Perception : La perception met en jeu la qualité de l’information ou de son support (un texte peu lisible, un message orale difficilement audible, une information partielle ou fragmentée, etc.) mais aussi la qualité de nos propres sens par lesquelles passent les informations et qui peuvent être altérés par certain éléments (médicaments, drogues, alcool, stress, fatigue, etc.)
L’Attention : La condition sine qua non pour ancrer une information est l’attention. C’est l’attention portée à une information qui lui permet de passer les différentes phases de la mémoire et de venir s’ancrer dans la mémoire à long terme. Cependant, elle demande un effort cognitif important. Pour faciliter l’attention sur une information particulière il faut tenter d’éliminer au maximum les parasites et distractions alentours.
Motivation : Attention à ne pas sous évaluer l’effet de la motivation sur l’apprentissage. La motivation intrinsèque (l’envie de retenir une information, d’apprendre une nouvelle chose, etc.) à une place importante dans l’ancrage de l’information mais les facteurs extérieurs (félicitation, encouragement, gratifications, etc.) ne doivent pas être négligés.
La façon d’encoder l’information joue aussi un rôle capitale sur la pérennité du souvenir. Les plus éphémères sont souvent les souvenirs sensoriels et en particulier les souvenirs olfactifs. Il est très difficile de se souvenir d’enregistrer une nouvelle odeur. . A l’inverse, une odeur qui nous est très familière peut provoqué l’émergence de multiples souvenirs. La seconde mémoire la plus éphémère est la mémoire lexicale. Si les idées peuvent être efficacement rappelées, notre mémoires des mots n’est que très peu fiable passé une semaine. Viennent ensuite les images puis les informations sémantiques qui sont les plus tenaces et ancrées car elles sont porteuses de sens. Le traitement sémantique permet donc de stocker l’information de façon plus pérenne.
Quelques conseils
- Il est plus aisé d’accéder à une information stockée en mémoire lorsque qu’il y a au moment où l’on cherche à la retrouver des signaux similaires aux conditions dans laquelle nous l’avons enregistrée.

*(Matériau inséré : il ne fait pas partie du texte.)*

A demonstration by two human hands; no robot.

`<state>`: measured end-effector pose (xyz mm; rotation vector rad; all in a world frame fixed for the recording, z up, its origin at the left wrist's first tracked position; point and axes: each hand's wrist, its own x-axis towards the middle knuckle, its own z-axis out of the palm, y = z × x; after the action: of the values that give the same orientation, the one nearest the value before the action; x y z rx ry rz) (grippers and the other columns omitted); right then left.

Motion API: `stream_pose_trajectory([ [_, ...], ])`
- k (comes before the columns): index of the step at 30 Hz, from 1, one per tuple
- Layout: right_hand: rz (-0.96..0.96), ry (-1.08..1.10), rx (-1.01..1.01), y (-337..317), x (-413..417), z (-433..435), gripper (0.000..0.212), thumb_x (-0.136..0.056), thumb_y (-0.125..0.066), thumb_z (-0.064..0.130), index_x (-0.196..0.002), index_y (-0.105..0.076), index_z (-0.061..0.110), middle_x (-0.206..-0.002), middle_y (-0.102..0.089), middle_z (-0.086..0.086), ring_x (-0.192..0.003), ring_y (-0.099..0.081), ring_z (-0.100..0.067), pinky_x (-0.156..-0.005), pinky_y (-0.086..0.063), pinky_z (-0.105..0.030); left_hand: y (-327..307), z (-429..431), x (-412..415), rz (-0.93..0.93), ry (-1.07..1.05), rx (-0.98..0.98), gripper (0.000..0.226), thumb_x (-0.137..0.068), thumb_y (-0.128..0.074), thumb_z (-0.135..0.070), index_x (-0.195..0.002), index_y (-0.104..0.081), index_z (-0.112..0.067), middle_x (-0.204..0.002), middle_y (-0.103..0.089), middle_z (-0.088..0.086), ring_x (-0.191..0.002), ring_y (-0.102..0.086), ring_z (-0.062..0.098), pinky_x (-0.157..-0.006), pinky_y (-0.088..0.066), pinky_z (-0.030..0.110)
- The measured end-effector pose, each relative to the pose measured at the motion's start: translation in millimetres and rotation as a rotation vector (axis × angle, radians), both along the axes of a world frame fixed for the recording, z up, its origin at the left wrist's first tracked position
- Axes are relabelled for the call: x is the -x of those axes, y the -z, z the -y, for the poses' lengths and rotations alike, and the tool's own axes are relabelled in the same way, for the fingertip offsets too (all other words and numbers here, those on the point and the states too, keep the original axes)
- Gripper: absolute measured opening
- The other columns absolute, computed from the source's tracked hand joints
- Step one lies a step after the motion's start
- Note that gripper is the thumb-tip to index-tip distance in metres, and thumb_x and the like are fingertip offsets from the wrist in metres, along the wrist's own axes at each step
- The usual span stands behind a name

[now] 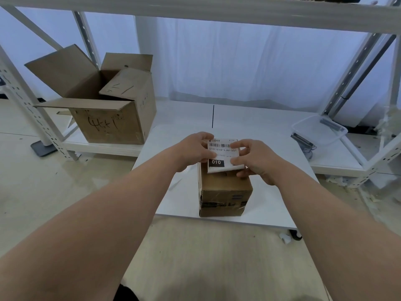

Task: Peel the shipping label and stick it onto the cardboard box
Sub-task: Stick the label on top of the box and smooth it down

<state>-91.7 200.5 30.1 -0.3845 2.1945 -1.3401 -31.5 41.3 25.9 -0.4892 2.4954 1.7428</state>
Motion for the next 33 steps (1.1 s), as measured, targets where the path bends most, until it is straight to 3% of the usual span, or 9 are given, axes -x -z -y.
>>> stream_pose_trajectory([
  [3,0.011,0.026,0.032,-1,-1,3,0.028,-0.087,-0.062,-0.001,-0.112,-0.06,0.012,-0.111,-0.054,-0.007,-0.077,-0.061,-0.02,-0.053,-0.059,-0.023,0,3,-1,-0.038,-0.043,-0.014,0.042,-0.086,-0.062,0.001,-0.124,-0.048,-0.008,-0.094,-0.054,-0.001,-0.076,-0.059,0.01,-0.054,-0.053,0.01],
  [7,0.017,0.039,0.028,2,-2,7,0.02,-0.087,-0.063,0.001,-0.107,-0.064,0.006,-0.118,-0.053,-0.009,-0.075,-0.061,-0.022,-0.056,-0.06,-0.024,2,7,0,-0.059,-0.079,0.042,0.027,-0.086,-0.064,-0.002,-0.11,-0.053,-0.007,-0.109,-0.056,0.01,-0.087,-0.062,0.02,-0.065,-0.057,0.018],
  [11,-0.015,0.034,-0.006,3,-2,10,0.022,-0.087,-0.065,0.002,-0.109,-0.065,0.002,-0.117,-0.053,-0.009,-0.073,-0.061,-0.022,-0.054,-0.058,-0.022,4,10,1,-0.036,-0.097,0.097,0.03,-0.086,-0.064,-0.002,-0.116,-0.059,0.0,-0.121,-0.059,0.014,-0.091,-0.061,0.021,-0.067,-0.055,0.017],
  [18,-0.159,0.094,0.028,5,1,11,0.011,-0.09,-0.063,0.011,-0.098,-0.068,0.005,-0.107,-0.06,-0.005,-0.072,-0.062,-0.017,-0.056,-0.058,-0.026,4,11,0,-0.044,-0.13,0.056,0.025,-0.085,-0.065,-0.004,-0.109,-0.064,0.003,-0.117,-0.063,0.013,-0.084,-0.062,0.018,-0.075,-0.055,0.019],
  [23,-0.139,0.071,-0.023,9,2,12,0.011,-0.09,-0.061,0.005,-0.099,-0.067,0.006,-0.109,-0.059,-0.009,-0.068,-0.062,-0.019,-0.052,-0.056,-0.022,7,8,0,-0.076,-0.155,0.182,0.023,-0.086,-0.066,-0.012,-0.106,-0.067,-0.002,-0.111,-0.066,0.009,-0.074,-0.055,0.008,-0.06,-0.045,0.013],
  [28,-0.242,0.026,-0.111,14,2,13,0.022,-0.093,-0.057,0.008,-0.114,-0.063,0.009,-0.107,-0.054,-0.004,-0.053,-0.055,-0.019,-0.06,-0.056,-0.027,11,4,-2,-0.108,-0.122,0.297,0.031,-0.085,-0.067,-0.013,-0.114,-0.063,-0.003,-0.11,-0.063,0.01,-0.089,-0.058,0.017,-0.068,-0.049,0.015],
  [33,-0.364,0.001,-0.159,17,0,11,0.031,-0.094,-0.055,0.011,-0.125,-0.059,0.012,-0.123,-0.054,-0.006,-0.051,-0.052,-0.016,-0.052,-0.052,-0.021,7,-3,-2,-0.1,-0.081,0.222,0.038,-0.085,-0.067,-0.008,-0.121,-0.055,-0.004,-0.104,-0.053,0.002,-0.088,-0.058,0.019,-0.075,-0.058,0.025],
])
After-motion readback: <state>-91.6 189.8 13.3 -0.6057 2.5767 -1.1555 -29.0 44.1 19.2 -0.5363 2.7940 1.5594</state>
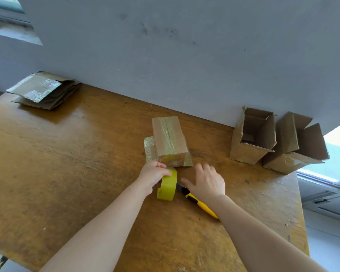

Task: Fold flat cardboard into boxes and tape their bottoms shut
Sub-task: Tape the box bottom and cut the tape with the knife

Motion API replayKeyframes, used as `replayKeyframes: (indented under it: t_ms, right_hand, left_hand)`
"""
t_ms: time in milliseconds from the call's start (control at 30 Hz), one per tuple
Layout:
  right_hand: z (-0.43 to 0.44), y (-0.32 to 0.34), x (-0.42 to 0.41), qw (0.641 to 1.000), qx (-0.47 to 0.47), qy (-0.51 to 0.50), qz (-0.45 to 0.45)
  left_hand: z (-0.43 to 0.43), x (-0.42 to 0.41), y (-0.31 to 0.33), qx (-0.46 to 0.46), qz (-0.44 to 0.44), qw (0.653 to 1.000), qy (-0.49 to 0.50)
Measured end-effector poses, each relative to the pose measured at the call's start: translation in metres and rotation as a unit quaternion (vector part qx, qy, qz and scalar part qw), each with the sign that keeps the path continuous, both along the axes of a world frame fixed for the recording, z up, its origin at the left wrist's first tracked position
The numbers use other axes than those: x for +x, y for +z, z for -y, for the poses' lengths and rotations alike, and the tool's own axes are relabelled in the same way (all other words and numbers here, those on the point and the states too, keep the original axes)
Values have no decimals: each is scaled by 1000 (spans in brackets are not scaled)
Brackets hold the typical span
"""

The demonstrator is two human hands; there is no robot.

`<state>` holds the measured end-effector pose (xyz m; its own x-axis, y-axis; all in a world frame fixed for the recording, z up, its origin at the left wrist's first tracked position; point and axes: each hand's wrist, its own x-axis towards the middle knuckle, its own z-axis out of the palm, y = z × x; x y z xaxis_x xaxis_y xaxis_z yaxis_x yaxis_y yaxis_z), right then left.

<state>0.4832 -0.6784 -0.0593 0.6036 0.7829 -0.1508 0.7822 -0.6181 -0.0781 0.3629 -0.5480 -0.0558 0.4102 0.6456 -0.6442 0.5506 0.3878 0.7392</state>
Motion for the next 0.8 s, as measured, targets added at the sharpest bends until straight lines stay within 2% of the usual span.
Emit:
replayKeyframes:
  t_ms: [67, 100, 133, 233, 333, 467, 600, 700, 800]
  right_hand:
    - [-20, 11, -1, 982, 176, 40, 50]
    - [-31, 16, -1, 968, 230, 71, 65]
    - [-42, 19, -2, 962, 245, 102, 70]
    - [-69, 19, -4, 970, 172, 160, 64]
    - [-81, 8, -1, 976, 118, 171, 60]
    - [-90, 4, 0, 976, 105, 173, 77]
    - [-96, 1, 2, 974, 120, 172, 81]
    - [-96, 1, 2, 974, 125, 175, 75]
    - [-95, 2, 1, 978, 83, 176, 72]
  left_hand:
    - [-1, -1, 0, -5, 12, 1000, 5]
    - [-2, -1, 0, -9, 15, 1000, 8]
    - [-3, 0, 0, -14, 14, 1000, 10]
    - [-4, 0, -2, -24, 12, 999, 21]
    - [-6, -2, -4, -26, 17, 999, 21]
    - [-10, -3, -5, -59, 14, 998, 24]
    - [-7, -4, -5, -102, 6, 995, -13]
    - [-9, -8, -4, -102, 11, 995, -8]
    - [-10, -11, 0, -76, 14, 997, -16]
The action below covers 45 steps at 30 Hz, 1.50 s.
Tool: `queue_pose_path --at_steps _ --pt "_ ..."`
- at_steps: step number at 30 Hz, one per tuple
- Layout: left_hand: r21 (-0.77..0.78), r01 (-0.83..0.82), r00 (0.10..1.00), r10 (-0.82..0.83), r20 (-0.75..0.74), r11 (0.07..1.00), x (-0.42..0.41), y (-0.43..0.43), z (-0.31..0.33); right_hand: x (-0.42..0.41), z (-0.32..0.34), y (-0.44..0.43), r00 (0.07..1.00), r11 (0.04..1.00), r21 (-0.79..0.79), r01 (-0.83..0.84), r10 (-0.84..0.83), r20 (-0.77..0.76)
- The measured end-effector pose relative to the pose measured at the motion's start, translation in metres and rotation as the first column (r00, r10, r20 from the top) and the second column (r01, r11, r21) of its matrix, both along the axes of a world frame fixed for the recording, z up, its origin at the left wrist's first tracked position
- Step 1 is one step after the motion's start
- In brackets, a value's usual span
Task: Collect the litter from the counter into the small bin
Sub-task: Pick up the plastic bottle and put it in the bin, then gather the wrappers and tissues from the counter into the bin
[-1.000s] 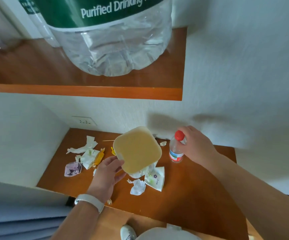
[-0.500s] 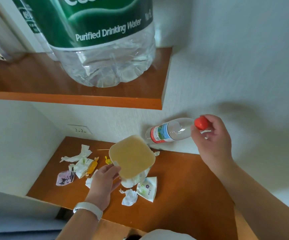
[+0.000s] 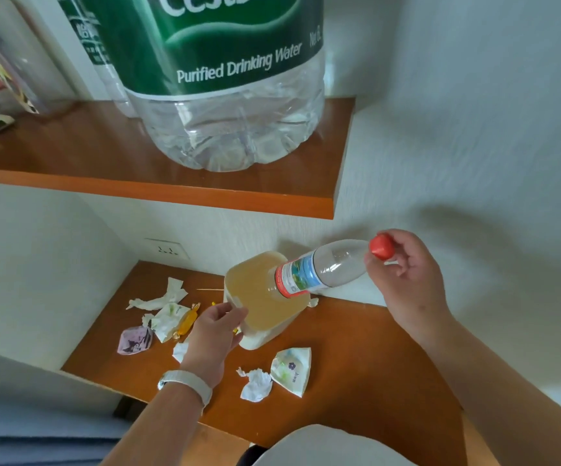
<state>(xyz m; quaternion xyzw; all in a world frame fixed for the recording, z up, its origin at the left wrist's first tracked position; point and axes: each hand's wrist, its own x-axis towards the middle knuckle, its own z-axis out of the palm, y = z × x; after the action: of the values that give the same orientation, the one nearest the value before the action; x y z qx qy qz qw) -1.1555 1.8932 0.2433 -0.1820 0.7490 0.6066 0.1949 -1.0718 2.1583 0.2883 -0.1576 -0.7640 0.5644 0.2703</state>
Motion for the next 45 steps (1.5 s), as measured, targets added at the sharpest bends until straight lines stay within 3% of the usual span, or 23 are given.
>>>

- Si l’on doit retenir beaucoup d’informations, il est conseillé d’échelonner les périodes d’apprentissages car les phases de repos permettront aux nouveaux souvenir de se consolidés
- Le sommeil tient une place prépondérante dans la mémorisation et l‘apprentissage car il rend possible la consolidation des souvenirs. Il permet de sélectionner les informations à enregistrer et celles à oublier. De bonnes nuits de sommeil sont donc à privilégier en période d’apprentissage intensives.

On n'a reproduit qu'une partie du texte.